Calciopoli è esistita, prescrizione non significa assoluzione
Ha ragione Moggi quando, dopo la sentenza su Calciopoli pronunciata nel cuore della notte dalla Cassazione, esclama "abbiamo scherzato per nove anni". Prescritto ma non assolto dalle accuse contestategli, questione di sfumature per chi l'ha fatta franca, sbandiera al vento la propria innocenza, si appiglia alla (presunta) parzialità dell'indagine e dà fiato ai revisionisti dell'ultima ora. "Il campionato era regolare", ha aggiunto big Luciano. Per l'ex direttore generale della Juventus non fa differenza e, nonostante il Pg della Suprema Corte, Mazzotta, abbia precisato che il reato c'è stato (anche se scaduto il tempo per giudicarlo), saluta la lettura del dispositivo come una vittoria. Questione sostanziale, invece, sono la sconfitta, il fallimento, il lato oscuro della macchina inquirente italiana, di un'inchiesta naufragata perché la decorrenza dei termini previsti è più rapida rispetto all'azione dell'intero apparato che muove gli ingranaggi della giustizia.
Questione sostanziale (nonostante il tentativo da parte di alcuni di riscrivere la storia, camuffare la promiscuità dei traffici indiscriminati ricostruita) è la conferma offerta dalla sentenza che il calcio italiano è stato a lungo manipolato da "un'associazione a delinquere finalizzata a condizionare i risultati delle partite, le designazioni arbitrali, le carriere dei direttori di gara, e l’elezione dei vertici della Lega calcio", come enunciato dal Procuratore Generale che, nell'avanzare la richiesta di prescrizione per gli imputati, ha sottolineato come ormai fosse esaurita la clessidra il tempo per chiudere determinati reati con una condanna (o un'assoluzione o un rinvio).

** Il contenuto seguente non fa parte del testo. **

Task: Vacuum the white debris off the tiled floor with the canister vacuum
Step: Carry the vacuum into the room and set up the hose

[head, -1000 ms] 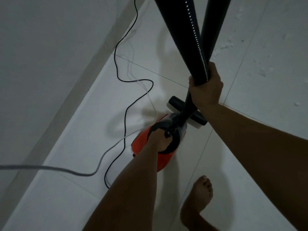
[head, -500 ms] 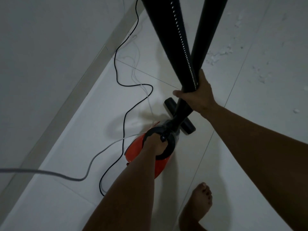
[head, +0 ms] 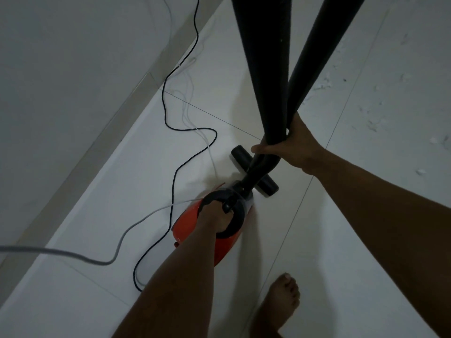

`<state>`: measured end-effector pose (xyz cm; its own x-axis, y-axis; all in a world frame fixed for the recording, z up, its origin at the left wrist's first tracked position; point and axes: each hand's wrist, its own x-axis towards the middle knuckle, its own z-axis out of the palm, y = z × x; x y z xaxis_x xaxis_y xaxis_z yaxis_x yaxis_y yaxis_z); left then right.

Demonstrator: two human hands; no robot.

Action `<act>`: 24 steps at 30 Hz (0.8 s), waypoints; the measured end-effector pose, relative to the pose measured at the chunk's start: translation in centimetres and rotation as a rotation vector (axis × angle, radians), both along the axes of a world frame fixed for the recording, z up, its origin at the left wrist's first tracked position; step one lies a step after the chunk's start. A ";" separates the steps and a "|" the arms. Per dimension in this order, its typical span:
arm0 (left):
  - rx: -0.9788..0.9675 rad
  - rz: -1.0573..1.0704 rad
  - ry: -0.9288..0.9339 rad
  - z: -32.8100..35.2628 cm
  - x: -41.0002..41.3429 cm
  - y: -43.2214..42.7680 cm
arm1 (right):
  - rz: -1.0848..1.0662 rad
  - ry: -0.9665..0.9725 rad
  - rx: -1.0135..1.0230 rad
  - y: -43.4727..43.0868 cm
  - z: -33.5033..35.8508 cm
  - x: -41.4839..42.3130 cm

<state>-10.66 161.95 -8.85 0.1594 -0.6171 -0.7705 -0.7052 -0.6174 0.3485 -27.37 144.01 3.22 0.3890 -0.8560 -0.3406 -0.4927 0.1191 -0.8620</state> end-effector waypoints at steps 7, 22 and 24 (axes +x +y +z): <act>0.010 0.008 -0.057 -0.1 -0.4 0.0 | -0.110 0.066 -0.204 1.2 0.5 0.8; -0.102 0.070 -0.104 0.8 -0.9 1.8 | -0.272 0.133 -0.381 4.6 -0.7 1.2; -0.132 0.092 -0.133 0.5 -0.8 1.8 | -0.296 0.126 -0.403 4.7 -1.1 1.6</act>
<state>-11.47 163.76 -8.35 0.3153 -0.6891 -0.6525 -0.6930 -0.6369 0.3377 -25.78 148.75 2.14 0.0877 -0.9961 0.0107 -0.5914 -0.0607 -0.8041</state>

Prescrizione non significa assoluzione per non aver commesso il fatto o con formula piena. Calciopoli è esistita per davvero e con essa personaggi che s'erano messi in testa una cupola creando una strategia di potere precisa, che ha fatto comodo a molti. Perché molti sono coloro che ne hanno beneficiato, compreso quelli finiti nel cono d'ombra dell'inchiesta (non c'è stato tempo, diciamo così, per arrivare anche ad altri) e hanno tratto vantaggio dal collasso della Juventus e di un intero sistema. Perché è stato un grave errore, oltre che una palese ingiustizia, togliere uno scudetto ai bianconeri per assegnarlo all'Inter in maniera molto manichea. Meglio, forse, sarebbe stato lasciare il titolo vacante. Questione di sfumature e di una prescrizione che interviene a cassare con un colpo di spugna (quasi) tutto in parole, opere, omissioni.